入了夜,歇在客棧里,琉璃一間,王玨一間。琉璃沒住過客棧,竟是比窩在破廟里舒服,頭沾在枕上卻睡不著,呼吸卻沉了下去,發出如熟睡一般的咻咻聲。
王玨聽到隔壁間傳來的鼻息聲,眉頭皺了皺。將手中寫好的信塞進信封,交給門外的人,而后和衣躺在床上。不知幾時,終于入了眠。
他入了眠,琉璃卻睜開了眼。這是從未有過的事,從前身邊那些人,壞是壞到明處,琉璃不怕。
而這個人,她看不懂他的心思,他越是藏的深,琉璃越怕。他從長安城來到姑蘇城,只為買一個如螻蟻一般的孤女,說到底,這由頭站不住腳。
即是這樣大費周章,自是不會輕易讓琉璃死。然而琉璃就是怕,那種怕是滲到骨子里的,她裹緊被子仍覺得冷。就這樣睜眼到天亮。
第二日推開門,王玨已站在門口等她,身旁還站著一個女子,那女子三十歲左右年紀,梳著婦人的發髻。
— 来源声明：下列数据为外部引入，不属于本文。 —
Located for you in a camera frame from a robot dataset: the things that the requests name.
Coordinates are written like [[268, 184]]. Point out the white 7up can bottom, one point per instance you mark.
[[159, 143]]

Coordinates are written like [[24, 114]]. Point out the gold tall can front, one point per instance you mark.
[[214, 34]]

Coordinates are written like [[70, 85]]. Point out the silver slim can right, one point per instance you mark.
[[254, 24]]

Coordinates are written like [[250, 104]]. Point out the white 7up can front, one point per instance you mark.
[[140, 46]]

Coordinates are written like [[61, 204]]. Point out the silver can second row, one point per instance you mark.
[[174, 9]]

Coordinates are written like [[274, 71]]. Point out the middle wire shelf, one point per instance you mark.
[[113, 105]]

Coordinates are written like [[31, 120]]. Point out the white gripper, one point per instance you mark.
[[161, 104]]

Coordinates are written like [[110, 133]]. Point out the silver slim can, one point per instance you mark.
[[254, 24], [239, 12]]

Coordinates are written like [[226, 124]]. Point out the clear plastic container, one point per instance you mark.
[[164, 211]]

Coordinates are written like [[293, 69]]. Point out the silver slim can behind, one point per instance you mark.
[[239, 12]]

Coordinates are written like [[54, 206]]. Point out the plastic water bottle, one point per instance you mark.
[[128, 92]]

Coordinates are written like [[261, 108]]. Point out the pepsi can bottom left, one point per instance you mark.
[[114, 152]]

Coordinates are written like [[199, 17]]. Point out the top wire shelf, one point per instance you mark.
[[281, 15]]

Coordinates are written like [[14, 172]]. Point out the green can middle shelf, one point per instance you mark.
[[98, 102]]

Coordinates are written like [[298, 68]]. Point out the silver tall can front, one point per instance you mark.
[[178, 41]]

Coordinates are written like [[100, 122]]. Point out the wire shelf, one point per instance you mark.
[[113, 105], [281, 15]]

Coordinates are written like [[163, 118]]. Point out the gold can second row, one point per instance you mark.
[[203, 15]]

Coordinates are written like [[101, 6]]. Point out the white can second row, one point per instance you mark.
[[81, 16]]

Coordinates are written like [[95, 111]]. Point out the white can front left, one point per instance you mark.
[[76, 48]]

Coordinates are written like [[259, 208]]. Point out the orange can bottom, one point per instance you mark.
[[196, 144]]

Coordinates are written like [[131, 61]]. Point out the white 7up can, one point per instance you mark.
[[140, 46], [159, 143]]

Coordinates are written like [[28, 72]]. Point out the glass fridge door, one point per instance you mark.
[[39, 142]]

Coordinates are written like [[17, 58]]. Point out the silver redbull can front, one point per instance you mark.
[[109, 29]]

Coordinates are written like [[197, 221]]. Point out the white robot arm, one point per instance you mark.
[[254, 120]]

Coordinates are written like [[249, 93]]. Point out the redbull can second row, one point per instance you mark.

王玨看到她出來,指了指她身上的衣裳:“叫人給你備了幾身衣裳,換一下。”
那幾身衣裳,是上等綢緞,樣式卻不似姑蘇城里那般清爽,她拿起一件轉身要進門穿,卻聽見王玨說道:“讓劉媽幫你換。”
琉璃點點頭,看了眼劉媽,道了句:“有勞了。”
劉媽也不是多話之人,隨她進了門。
琉璃脫了外褂,要去拿衣裳,劉媽卻向后退了一步:“勞煩姑娘里里外外都換了罷!”
琉璃的手頓在那里,伸也不是,縮也不是。
劉媽見她不動,便走上前:“失禮了。”
她說失禮了,動作卻麻利,扯下了琉璃身上的肚兜和褻褲。
琉璃內心覺著恥辱,抱著胸站在那,身上起了一層細密的雞皮疙瘩。
劉媽扯她衣褲的動作快,卻遲遲不為她穿衣,前前后后打量她許久,幽幽說道:
“長安城里流行在腰間烙一朵梅花,有梅花香自苦寒來之意。找人也給姑娘烙一朵罷?”
琉璃的淚蓄在眼中,強忍著要自己不要哭出聲,過了許久才咬著牙應了聲:“好。”
她說好,劉媽把她推到床上,用被子蓋住她的上身和下身,獨獨露出腰間。
轉身出了門:“給姑娘也烙一朵長安城里流行的梅花。”
門外的人隨即走了進來。琉璃把頭埋在手臂間,整個人縮到被子里。紋絡的針扎在她的身上,疼的她抖了抖。
一雙手死死按住了她,對她說道:“姑娘莫動,動了下針不穩,烙出來不好看了。”
琉璃嗯了聲,一動不再動。那種疼細細密密,片刻她就覺得自己的腰間沒有了知覺,頭上滲出豆大的汗珠。
琉璃內心的恐懼更甚,篩糠似的抖了起來。她這樣抖,他們無法下手,便停下了手中的活計。
劉媽去端了一杯水給她:“姑娘喝點水罷!不烙了。”
琉璃看了看劉媽,她的眼始終垂著,不曾正眼看過她。她垂著眼,一副卑微的姿態,然而她的周身卻罩著對她的鄙夷。
緩緩伸過手,接過那杯水,一飲而盡。想開口說什么,卻倒在床上。
待她醒來之時,人已身在馬車上,王玨還在看書。腰間的疼火辣辣的,令她緊皺著眉頭。
“還疼嗎?”王玨開口問她,聲音無波無瀾,好似在對著一條狗說話。
琉璃點了點頭:“從前聽聞長安城的女子矜貴,不成想為了好看竟受得了這樣的疼。”
王玨的眼從書上移到她的臉上,仔細打量她許久。
而后笑了笑:“愛美之心,人皆有之。”
琉璃的嘴角扯出一絲笑:“敢問怎么稱呼您?”
琉璃這趟究竟是入刀山還是下火海不可知,她直覺自己命不久矣。
然而還是想知道自己會死在誰的手中。